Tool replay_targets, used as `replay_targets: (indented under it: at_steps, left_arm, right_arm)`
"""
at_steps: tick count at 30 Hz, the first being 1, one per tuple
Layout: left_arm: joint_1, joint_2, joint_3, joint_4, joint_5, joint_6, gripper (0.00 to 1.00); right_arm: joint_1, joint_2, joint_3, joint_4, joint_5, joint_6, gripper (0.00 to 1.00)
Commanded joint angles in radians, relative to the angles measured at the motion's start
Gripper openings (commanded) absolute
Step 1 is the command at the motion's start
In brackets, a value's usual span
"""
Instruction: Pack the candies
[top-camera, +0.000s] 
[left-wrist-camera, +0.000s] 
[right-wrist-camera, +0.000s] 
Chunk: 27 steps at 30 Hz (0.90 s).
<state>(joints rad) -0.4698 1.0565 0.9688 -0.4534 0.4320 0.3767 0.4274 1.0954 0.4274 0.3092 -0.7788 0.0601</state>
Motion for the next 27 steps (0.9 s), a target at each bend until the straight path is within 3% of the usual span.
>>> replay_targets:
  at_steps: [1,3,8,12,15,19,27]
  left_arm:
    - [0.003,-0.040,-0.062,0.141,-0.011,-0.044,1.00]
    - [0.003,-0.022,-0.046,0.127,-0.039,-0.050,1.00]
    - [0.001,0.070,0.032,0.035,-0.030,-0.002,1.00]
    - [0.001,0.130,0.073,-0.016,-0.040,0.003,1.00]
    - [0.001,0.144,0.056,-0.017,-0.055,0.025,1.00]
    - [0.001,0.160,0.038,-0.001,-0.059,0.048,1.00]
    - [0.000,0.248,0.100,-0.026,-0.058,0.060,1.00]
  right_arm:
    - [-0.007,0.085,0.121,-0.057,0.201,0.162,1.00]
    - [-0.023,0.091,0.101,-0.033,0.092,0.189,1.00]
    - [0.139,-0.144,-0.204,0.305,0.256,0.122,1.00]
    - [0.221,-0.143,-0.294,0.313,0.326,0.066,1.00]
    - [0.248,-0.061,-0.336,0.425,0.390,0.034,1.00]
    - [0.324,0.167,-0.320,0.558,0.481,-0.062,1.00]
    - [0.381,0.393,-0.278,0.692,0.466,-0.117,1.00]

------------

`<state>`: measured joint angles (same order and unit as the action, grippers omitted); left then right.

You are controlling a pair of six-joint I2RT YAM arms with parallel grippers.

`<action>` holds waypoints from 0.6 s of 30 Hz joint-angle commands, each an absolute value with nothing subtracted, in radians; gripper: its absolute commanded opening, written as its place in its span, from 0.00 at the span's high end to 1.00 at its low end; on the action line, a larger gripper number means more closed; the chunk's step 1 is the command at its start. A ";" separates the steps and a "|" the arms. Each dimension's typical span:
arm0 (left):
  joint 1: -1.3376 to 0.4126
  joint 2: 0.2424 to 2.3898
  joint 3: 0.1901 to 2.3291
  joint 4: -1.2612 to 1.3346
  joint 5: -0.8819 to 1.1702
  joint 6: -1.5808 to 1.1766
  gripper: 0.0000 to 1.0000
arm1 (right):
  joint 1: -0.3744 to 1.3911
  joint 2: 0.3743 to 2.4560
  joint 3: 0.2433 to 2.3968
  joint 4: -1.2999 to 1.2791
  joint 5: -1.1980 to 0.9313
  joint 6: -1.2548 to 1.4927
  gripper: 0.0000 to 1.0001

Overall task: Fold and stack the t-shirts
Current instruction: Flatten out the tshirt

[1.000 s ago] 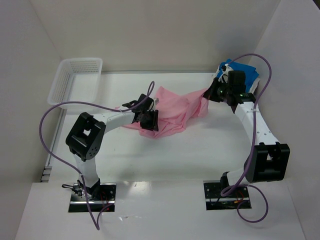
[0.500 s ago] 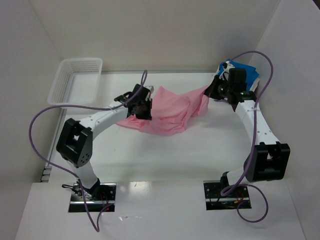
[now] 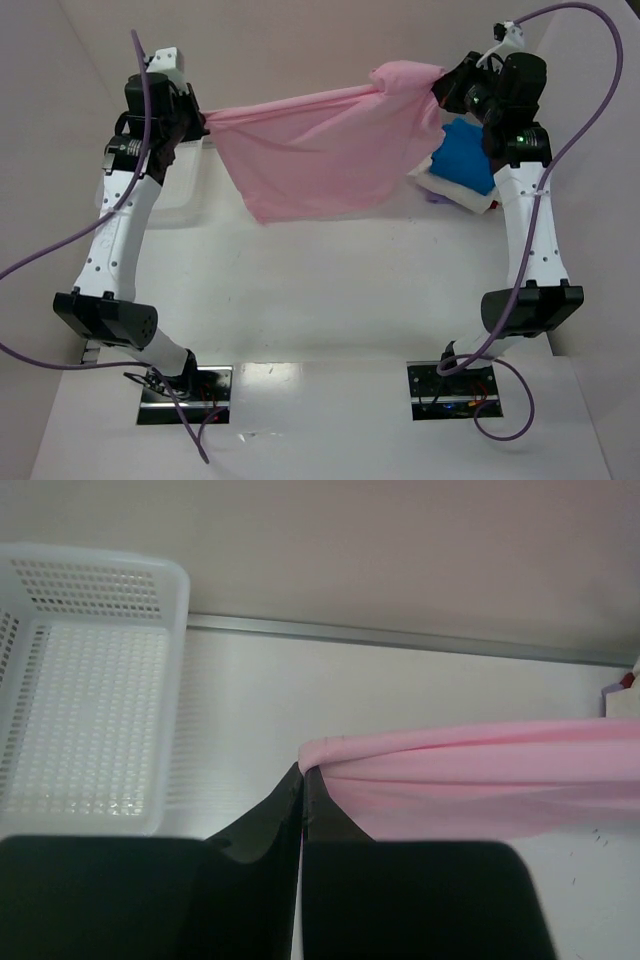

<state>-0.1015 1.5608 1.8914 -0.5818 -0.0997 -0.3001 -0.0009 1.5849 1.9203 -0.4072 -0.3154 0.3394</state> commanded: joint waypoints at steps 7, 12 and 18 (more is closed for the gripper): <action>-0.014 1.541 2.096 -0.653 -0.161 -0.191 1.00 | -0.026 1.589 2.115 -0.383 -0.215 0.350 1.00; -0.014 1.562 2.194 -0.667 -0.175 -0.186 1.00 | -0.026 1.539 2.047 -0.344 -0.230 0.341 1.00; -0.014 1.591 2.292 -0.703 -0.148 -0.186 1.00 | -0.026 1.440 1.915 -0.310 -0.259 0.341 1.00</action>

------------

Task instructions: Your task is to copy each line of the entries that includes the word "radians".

Result for this task:
Commanded joint angles in radians, relative to the angles measured at the motion's start
`<action>` holds waypoints from 0.6 s of 30 Hz joint-angle commands, each an absolute value with nothing subtracted, in radians; gripper: its absolute commanded opening, written as its place in its span, from 0.00 at the span's high end to 1.00 at its low end; on the action line, a larger gripper number means more closed; the chunk's step 1 is the command at its start. A ";" separates the steps and a "|" the arms. Each dimension's typical span:

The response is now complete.